#### Try it:
A word-for-word reproduction of the data below is needed, with no pictures in it.

- Opening Delimiter -

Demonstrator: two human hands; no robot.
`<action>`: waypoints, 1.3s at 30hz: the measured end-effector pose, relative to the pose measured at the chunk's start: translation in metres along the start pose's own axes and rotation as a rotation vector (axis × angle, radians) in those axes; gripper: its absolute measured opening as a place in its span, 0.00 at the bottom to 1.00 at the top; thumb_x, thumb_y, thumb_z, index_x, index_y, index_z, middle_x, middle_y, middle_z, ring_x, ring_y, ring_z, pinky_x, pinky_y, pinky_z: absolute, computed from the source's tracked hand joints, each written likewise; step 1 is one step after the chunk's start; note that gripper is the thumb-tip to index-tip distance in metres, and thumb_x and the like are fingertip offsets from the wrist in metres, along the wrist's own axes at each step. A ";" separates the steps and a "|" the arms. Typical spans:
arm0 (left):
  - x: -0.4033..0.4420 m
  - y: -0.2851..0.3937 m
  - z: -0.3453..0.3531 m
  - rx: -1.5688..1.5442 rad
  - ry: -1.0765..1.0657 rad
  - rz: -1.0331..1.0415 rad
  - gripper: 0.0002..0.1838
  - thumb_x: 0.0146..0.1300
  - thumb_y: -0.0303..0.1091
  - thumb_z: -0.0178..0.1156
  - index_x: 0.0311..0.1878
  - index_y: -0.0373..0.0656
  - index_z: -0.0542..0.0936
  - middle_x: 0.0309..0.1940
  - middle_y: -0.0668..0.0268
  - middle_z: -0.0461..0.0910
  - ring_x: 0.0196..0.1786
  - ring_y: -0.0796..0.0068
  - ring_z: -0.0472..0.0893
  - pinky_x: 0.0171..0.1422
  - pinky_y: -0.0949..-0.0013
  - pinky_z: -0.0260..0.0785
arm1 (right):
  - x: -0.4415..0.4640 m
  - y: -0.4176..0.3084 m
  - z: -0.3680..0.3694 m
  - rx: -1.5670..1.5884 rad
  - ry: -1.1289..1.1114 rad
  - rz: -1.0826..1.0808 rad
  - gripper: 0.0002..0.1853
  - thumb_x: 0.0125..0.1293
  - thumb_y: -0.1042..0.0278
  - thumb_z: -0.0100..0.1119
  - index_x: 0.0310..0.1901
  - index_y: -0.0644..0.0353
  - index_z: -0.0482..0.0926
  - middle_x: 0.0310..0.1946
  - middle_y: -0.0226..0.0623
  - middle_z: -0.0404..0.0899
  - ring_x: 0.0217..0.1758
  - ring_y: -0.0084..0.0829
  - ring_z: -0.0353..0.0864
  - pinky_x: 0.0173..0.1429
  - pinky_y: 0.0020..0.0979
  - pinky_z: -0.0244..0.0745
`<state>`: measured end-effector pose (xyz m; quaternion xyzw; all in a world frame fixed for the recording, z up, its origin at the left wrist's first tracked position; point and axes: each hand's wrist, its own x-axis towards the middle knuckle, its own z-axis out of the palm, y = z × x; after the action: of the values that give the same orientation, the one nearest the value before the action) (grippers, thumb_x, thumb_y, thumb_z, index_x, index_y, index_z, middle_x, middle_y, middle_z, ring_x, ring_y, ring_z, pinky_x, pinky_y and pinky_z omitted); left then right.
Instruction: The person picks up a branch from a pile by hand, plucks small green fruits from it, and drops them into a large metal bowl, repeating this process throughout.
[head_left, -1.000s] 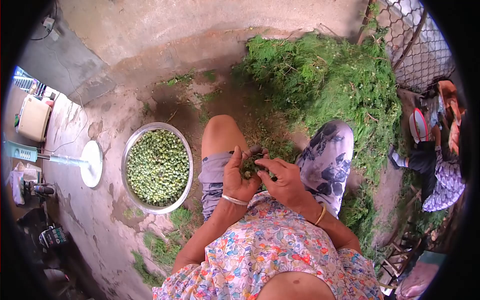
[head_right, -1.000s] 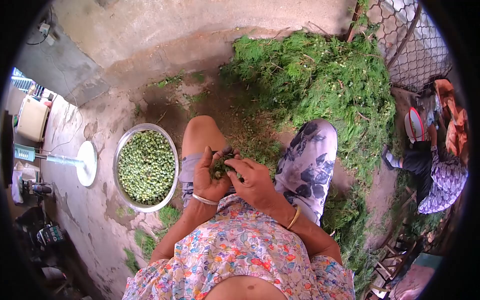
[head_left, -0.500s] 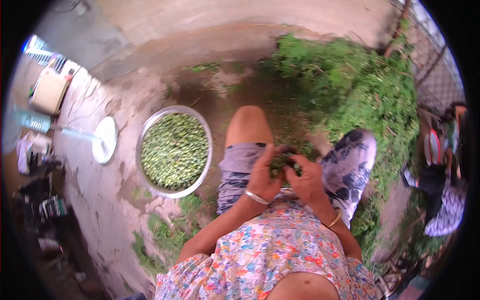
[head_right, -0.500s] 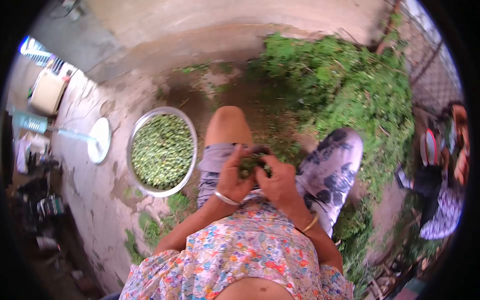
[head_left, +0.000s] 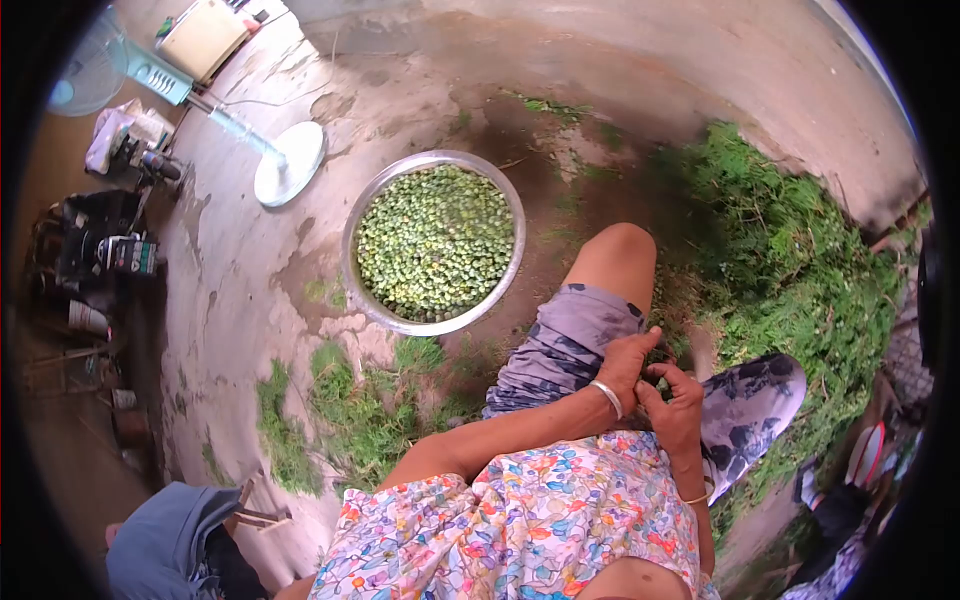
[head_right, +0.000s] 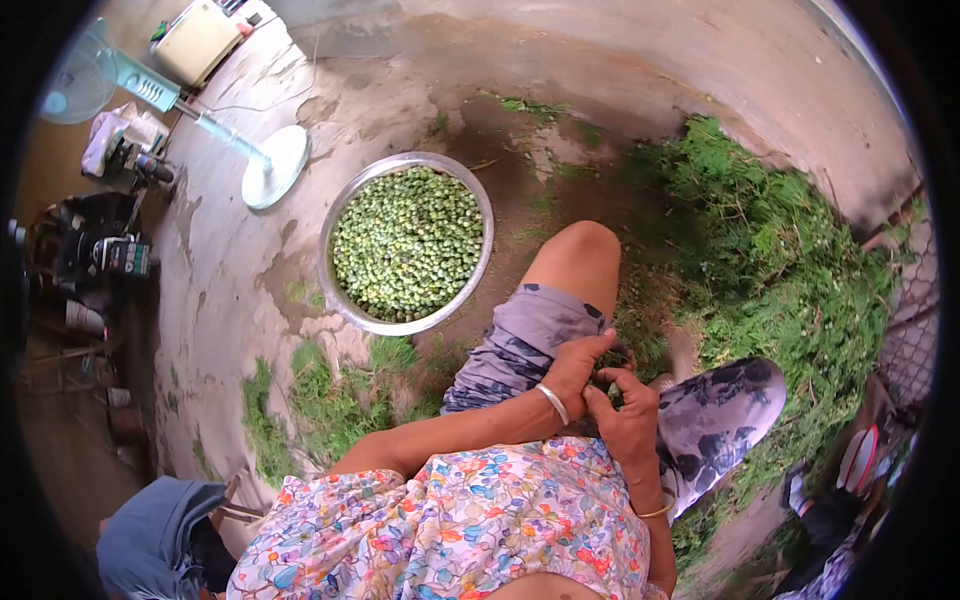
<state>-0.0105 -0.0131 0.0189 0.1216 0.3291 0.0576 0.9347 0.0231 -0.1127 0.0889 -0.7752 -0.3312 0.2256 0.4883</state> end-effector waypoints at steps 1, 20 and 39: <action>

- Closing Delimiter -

#### Solution to this task:
Demonstrator: two human hands; no robot.
`<action>`: waypoints, 1.3s at 30hz: the measured end-effector pose, relative to the pose measured at the chunk's start: translation in metres along the start pose's own axes and rotation as a rotation vector (axis × angle, radians) in those axes; gripper: its absolute measured opening as a place in its span, 0.00 at the bottom to 1.00 at the top; thumb_x, thumb_y, thumb_z, index_x, index_y, index_z, middle_x, middle_y, middle_z, ring_x, ring_y, ring_z, pinky_x, pinky_y, pinky_z: absolute, computed from the source's tracked hand joints, each written likewise; step 1 is one step after the chunk's start; note that gripper is the thumb-tip to index-tip distance in metres, and thumb_x and the like are fingertip offsets from the wrist in metres, along the wrist's own axes at each step. A ";" separates the steps and a "|" the arms. Typical spans:
arm0 (left):
  - x: -0.4033..0.4420 m
  - y: -0.2851..0.3937 m
  - z: -0.3453..0.3531 m
  - rx: -1.5688..1.5442 rad
  - ry: -1.0765..1.0657 rad
  - rz: -1.0331..1.0415 rad
  - gripper: 0.0002..0.1838
  - thumb_x: 0.0146..0.1300
  - thumb_y: -0.0303..0.1091
  - thumb_z: -0.0178..0.1156
  - index_x: 0.0311..0.1878
  - index_y: -0.0373..0.0656
  - index_z: -0.0542..0.0936
  - middle_x: 0.0309..0.1940
  - middle_y: -0.0668..0.0268
  - middle_z: -0.0461..0.0910
  - ring_x: 0.0196..0.1786
  - ring_y: -0.0796..0.0068
  - ring_z: -0.0472..0.0893
  - pinky_x: 0.0171..0.1422
  - pinky_y: -0.0949..-0.0013
  - pinky_z: -0.0260..0.0785
arm1 (right):
  - x: -0.4415..0.4640 m
  - y: -0.4176..0.3084 m
  - z: -0.3680..0.3694 m
  - rx: -1.5670..1.5884 rad
  - ry: -1.1289..1.1114 rad
  - rz: -1.0826..1.0808 rad
  - gripper: 0.0002..0.1853
  - thumb_x: 0.0125..0.1293
  - thumb_y: -0.1042..0.0278
  - thumb_z: -0.0100..0.1119
  - index_x: 0.0310..0.1901
  - index_y: -0.0644..0.0353
  - index_z: -0.0482..0.0926
  - middle_x: 0.0310..0.1946
  - middle_y: -0.0226..0.0623
  - middle_z: -0.0404..0.0899
  - ring_x: 0.0217..0.1758
  - ring_y: -0.0084..0.0829
  - ring_z: -0.0353..0.0864
  - pinky_x: 0.0173..0.1429
  - pinky_y: 0.0020..0.0979
  - pinky_z: -0.0244..0.0745
`<state>`: measured end-effector pose (xyz m; quaternion xyzw; all in a world frame fixed for the recording, z up, its origin at the left wrist's first tracked position; point and axes: each hand's wrist, its own x-axis towards the middle knuckle, its own z-axis out of the palm, y = z × x; after the action: of the values that give the same orientation, the one nearest the value before the action) (grippers, thumb_x, thumb_y, thumb_z, index_x, index_y, index_z, middle_x, middle_y, middle_z, ring_x, ring_y, ring_z, pinky_x, pinky_y and pinky_z omitted); left then right.
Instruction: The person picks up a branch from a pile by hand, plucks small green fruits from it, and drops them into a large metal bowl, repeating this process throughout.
[head_left, -1.000s] 
[head_right, -1.000s] 
[head_left, -0.500s] 
[head_right, -0.500s] 
[head_left, +0.000s] 
[head_right, +0.000s] 
<state>-0.0105 -0.0131 0.0189 0.1216 0.3291 0.0576 0.9347 0.0231 -0.1127 0.0889 -0.7752 -0.3312 0.2256 0.4883</state> end-effector waypoints at steps 1, 20 and 39: <action>

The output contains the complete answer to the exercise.